The record shows that the Police Department is the most open and responsive agency; the Health Department is the worst.
The answer to one journalist’s inquiry about ambulance ramping at the Royal Hobart Hospital took over four months. By that time, the information was all but useless. Another journalist asked about complaints at Tasmanian aged care facilities. That answer took six months.
Those reporters could, of course, have appealed to the Ombudsman’s office. One ABC journalist filed an appeal in September 2014 and got the answer in October 2018 – over four years later. The ruling was that the original request was wrongly denied and that the agency had acted incorrectly. By then it was a bit late.
National figures show that across the Tasmanian government in 2019-20, 21% of applications were refused in full by the agency concerned, by far the highest rate in Australia. Only 74% of decisions were made within the statutory time-frame, the nation’s second-worst. And 5.3% ended up being reviewed by the Ombudsman – a much higher rate than in any other state.

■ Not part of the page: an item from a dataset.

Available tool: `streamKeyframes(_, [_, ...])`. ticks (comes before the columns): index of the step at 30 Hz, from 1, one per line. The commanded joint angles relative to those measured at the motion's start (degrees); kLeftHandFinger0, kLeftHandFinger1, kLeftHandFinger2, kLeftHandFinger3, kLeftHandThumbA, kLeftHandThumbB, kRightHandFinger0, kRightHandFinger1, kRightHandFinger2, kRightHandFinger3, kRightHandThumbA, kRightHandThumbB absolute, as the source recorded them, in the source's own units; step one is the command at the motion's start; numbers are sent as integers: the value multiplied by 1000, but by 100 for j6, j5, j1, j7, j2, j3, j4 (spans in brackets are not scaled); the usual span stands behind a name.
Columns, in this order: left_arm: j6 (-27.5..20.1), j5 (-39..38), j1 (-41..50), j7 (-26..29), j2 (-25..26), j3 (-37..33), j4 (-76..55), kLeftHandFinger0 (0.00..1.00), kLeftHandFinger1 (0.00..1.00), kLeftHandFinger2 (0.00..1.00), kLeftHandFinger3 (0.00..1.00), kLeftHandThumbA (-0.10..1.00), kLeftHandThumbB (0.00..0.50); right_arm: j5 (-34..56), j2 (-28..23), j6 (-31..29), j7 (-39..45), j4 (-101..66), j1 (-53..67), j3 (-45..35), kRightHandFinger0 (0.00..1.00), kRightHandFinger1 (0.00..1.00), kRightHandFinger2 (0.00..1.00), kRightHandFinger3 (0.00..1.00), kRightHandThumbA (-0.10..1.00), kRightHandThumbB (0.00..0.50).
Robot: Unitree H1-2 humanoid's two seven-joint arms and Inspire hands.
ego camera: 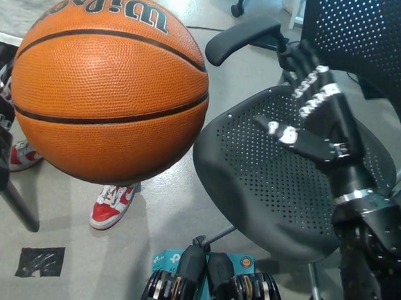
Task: The robot grabs the basketball from a person using both hands and then drops it on the black chair in the front
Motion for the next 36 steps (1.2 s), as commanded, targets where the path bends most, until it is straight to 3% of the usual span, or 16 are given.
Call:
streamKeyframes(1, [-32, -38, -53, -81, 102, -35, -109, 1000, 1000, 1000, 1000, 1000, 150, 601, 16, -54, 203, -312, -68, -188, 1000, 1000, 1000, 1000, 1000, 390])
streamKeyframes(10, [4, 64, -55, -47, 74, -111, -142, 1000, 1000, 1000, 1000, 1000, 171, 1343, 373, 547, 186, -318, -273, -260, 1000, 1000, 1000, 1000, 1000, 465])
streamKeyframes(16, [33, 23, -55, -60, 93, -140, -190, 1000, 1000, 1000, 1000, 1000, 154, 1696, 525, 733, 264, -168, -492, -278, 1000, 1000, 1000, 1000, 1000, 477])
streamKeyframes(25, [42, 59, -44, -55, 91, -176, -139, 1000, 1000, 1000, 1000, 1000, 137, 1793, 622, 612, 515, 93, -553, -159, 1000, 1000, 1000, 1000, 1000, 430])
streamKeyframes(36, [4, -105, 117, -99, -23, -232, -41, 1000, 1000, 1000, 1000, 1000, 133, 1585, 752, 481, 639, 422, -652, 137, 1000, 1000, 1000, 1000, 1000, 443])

Not surprisingly, people are giving up on the system. In 2019-20, fewer RTI applications were made in Tasmania on a population basis than in any other jurisdiction – 1.9 per head, against 6.1 in Victoria and 6.9 in Western Australia.
A decade ago, the Health Department released information on around two dozen RTI applications every year. In 2020-21, there were just five.

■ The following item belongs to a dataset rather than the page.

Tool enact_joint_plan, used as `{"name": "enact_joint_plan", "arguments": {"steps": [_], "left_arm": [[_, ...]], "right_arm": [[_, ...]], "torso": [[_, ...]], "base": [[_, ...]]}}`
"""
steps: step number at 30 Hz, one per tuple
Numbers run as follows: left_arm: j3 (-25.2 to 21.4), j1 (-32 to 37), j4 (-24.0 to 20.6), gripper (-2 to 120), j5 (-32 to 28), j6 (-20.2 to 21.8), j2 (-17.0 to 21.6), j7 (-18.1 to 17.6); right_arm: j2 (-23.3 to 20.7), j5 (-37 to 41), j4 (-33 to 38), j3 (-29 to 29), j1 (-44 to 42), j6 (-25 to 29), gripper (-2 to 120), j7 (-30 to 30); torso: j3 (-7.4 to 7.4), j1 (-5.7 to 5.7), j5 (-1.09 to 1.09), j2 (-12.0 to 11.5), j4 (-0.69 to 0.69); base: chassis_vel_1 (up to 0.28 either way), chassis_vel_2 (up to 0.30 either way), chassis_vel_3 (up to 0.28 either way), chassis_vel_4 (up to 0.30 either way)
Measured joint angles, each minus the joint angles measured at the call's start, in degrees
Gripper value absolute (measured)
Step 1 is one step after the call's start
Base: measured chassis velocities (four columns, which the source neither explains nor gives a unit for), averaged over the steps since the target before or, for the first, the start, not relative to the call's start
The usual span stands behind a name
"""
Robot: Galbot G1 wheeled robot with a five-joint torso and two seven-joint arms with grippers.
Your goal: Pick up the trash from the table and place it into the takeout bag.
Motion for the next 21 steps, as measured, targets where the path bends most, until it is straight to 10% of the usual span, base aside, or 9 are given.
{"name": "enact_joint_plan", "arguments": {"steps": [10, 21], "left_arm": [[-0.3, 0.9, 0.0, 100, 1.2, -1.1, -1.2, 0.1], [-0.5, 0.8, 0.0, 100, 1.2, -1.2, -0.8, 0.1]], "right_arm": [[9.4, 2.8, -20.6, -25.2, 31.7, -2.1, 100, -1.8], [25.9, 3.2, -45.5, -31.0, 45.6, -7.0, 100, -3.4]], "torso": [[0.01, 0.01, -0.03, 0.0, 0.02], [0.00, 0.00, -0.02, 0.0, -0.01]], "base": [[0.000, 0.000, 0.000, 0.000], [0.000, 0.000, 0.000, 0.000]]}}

Health is the most complained-about agency. In 2020-21, the Ombudsman carried out reviews into 16 RTI decisions and another 12 concerning Communities Tasmania, which previously had been part of Health. Together, they accounted for 55% of the total for all government agencies.
Nowhere in Australia is there adequate access to information that someone, somewhere in government would like to keep secret – but people in the smaller states are the most defenceless. The federal Freedom of Information regime has also been undermined, but the national parliament’s committee system helps to fill the gap. In Tasmania, parliamentary committees are routinely rebuffed and ignored by ministers, their staffs and officials. Seldom, if ever, are they ever brought to account. The threat of prosecution for contempt of parliament would be effective but is never used.
Although skilled, inquisitive journalism is an essential element of democracy, news organisations are weaker and more compromised than ever. Good journalism costs money, and that money has been flying away. Every major news organisation is weaker than it was a decade ago: the ABC is staggering under budget cuts, the non-Murdoch papers have lost their main income streams, and commercial radio is still dominated by shock-jocks.
Democracy dies in darkness, and it may just be doing that.